:: What is being asked ::
Exactly as written, transcribe the data that follows.

:: Material supplied ::
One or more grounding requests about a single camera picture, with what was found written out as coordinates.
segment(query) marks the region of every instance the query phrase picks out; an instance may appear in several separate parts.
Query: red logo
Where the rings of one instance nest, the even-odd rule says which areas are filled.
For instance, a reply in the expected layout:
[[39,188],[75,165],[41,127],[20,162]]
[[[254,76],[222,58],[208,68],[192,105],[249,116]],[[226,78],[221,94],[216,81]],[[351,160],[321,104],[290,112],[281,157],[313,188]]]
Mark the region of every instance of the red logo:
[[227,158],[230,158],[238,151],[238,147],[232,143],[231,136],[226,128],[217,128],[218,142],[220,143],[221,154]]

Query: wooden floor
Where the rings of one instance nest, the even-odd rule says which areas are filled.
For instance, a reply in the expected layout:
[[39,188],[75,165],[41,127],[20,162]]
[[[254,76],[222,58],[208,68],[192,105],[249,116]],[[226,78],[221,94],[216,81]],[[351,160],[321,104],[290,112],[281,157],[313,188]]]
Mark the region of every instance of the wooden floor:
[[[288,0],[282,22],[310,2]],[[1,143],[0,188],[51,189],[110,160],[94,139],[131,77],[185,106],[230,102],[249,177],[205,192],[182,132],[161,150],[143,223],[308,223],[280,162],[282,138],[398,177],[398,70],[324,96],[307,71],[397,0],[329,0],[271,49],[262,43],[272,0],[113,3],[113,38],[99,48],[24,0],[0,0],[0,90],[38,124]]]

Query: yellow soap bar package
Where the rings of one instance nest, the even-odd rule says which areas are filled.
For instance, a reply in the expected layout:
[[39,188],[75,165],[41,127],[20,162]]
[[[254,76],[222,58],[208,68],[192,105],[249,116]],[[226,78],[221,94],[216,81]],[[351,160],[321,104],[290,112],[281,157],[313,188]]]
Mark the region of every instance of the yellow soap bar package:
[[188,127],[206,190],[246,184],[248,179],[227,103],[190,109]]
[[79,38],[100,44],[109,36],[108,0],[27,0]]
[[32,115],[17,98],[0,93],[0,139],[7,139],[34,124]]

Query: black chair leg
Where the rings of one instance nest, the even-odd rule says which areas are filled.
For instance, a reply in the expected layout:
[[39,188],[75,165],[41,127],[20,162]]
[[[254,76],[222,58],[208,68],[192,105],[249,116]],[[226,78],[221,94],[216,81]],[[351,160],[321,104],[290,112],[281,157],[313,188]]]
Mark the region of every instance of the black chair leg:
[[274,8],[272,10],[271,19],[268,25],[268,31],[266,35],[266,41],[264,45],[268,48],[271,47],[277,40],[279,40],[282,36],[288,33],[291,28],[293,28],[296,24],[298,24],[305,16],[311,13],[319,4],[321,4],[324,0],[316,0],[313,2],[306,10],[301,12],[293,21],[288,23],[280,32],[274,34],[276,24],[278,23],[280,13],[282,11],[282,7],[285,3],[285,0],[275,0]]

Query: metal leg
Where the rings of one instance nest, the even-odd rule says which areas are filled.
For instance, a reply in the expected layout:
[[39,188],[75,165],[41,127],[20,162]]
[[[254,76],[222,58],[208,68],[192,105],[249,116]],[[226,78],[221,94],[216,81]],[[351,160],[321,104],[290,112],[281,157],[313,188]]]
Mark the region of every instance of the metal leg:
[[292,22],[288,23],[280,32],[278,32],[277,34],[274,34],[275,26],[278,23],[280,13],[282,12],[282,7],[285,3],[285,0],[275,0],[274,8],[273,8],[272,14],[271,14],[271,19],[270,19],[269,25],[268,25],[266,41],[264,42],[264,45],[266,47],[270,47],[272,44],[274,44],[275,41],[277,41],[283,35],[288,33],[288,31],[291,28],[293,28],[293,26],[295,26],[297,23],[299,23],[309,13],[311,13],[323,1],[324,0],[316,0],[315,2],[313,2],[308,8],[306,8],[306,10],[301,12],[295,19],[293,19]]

:: Answer box ::
One or more grounding requests about a single camera picture, with what was found written out as coordinates.
segment(query) marks the region of every instance the query phrase picks out; an instance may appear in several separate parts.
Query: red logo
Where the rings of one instance nest, the even-odd rule says which areas are filled.
For instance, a reply in the expected layout:
[[39,188],[75,165],[41,127],[20,162]]
[[[254,76],[222,58],[208,68],[192,105],[249,116]],[[226,78],[221,94],[216,81]],[[351,160],[321,104],[290,112],[281,157],[313,188]]]
Mark the region of every instance of the red logo:
[[227,158],[230,158],[238,151],[238,147],[232,143],[231,136],[226,128],[217,128],[218,142],[220,143],[221,154]]

Query: wooden floor
Where the rings of one instance nest, the even-odd rule says which areas are filled.
For instance, a reply in the expected layout:
[[39,188],[75,165],[41,127],[20,162]]
[[[254,76],[222,58],[208,68],[192,105],[249,116]],[[226,78],[221,94],[216,81]],[[351,160],[321,104],[290,112],[281,157],[313,188]]]
Mark the region of every instance of the wooden floor:
[[[288,0],[282,22],[310,2]],[[1,143],[0,188],[51,189],[110,160],[94,139],[131,77],[185,106],[230,102],[249,177],[205,192],[182,132],[161,150],[143,223],[308,223],[280,162],[282,138],[398,177],[398,70],[324,96],[307,71],[397,0],[329,0],[271,49],[262,43],[272,0],[113,3],[113,38],[99,48],[24,0],[0,0],[0,90],[38,124]]]

Query: yellow soap bar package
Where the rings of one instance nest, the even-odd rule says which areas are filled.
For instance, a reply in the expected layout:
[[39,188],[75,165],[41,127],[20,162]]
[[[254,76],[222,58],[208,68],[192,105],[249,116]],[[226,78],[221,94],[216,81]],[[351,160],[321,104],[290,112],[281,157],[313,188]]]
Mark the region of every instance of the yellow soap bar package:
[[188,127],[206,190],[246,184],[248,179],[227,103],[190,109]]
[[79,38],[100,44],[109,36],[108,0],[27,0]]
[[32,115],[17,98],[0,93],[0,139],[7,139],[34,124]]

Query: black chair leg
Where the rings of one instance nest, the even-odd rule says which areas are filled.
For instance, a reply in the expected layout:
[[39,188],[75,165],[41,127],[20,162]]
[[[254,76],[222,58],[208,68],[192,105],[249,116]],[[226,78],[221,94],[216,81]],[[351,160],[321,104],[290,112],[281,157],[313,188]]]
Mark the region of every instance of the black chair leg:
[[274,8],[272,10],[271,19],[268,25],[268,31],[266,35],[266,41],[264,45],[268,48],[271,47],[277,40],[279,40],[282,36],[288,33],[291,28],[293,28],[296,24],[298,24],[305,16],[311,13],[319,4],[321,4],[324,0],[316,0],[313,2],[306,10],[301,12],[293,21],[288,23],[280,32],[274,34],[276,24],[278,23],[280,13],[282,11],[282,7],[285,3],[285,0],[275,0]]

Query: metal leg
Where the rings of one instance nest, the even-odd rule says which areas are filled.
For instance, a reply in the expected layout:
[[39,188],[75,165],[41,127],[20,162]]
[[[254,76],[222,58],[208,68],[192,105],[249,116]],[[226,78],[221,94],[216,81]],[[351,160],[321,104],[290,112],[281,157],[313,188]]]
Mark the region of every instance of the metal leg:
[[292,22],[288,23],[280,32],[278,32],[277,34],[274,34],[275,26],[278,23],[280,13],[282,12],[282,7],[285,3],[285,0],[275,0],[274,8],[273,8],[272,14],[271,14],[271,19],[270,19],[269,25],[268,25],[266,41],[264,42],[264,45],[266,47],[270,47],[272,44],[274,44],[275,41],[277,41],[283,35],[288,33],[288,31],[291,28],[293,28],[293,26],[295,26],[297,23],[299,23],[309,13],[311,13],[323,1],[324,0],[316,0],[315,2],[313,2],[308,8],[306,8],[306,10],[301,12],[295,19],[293,19]]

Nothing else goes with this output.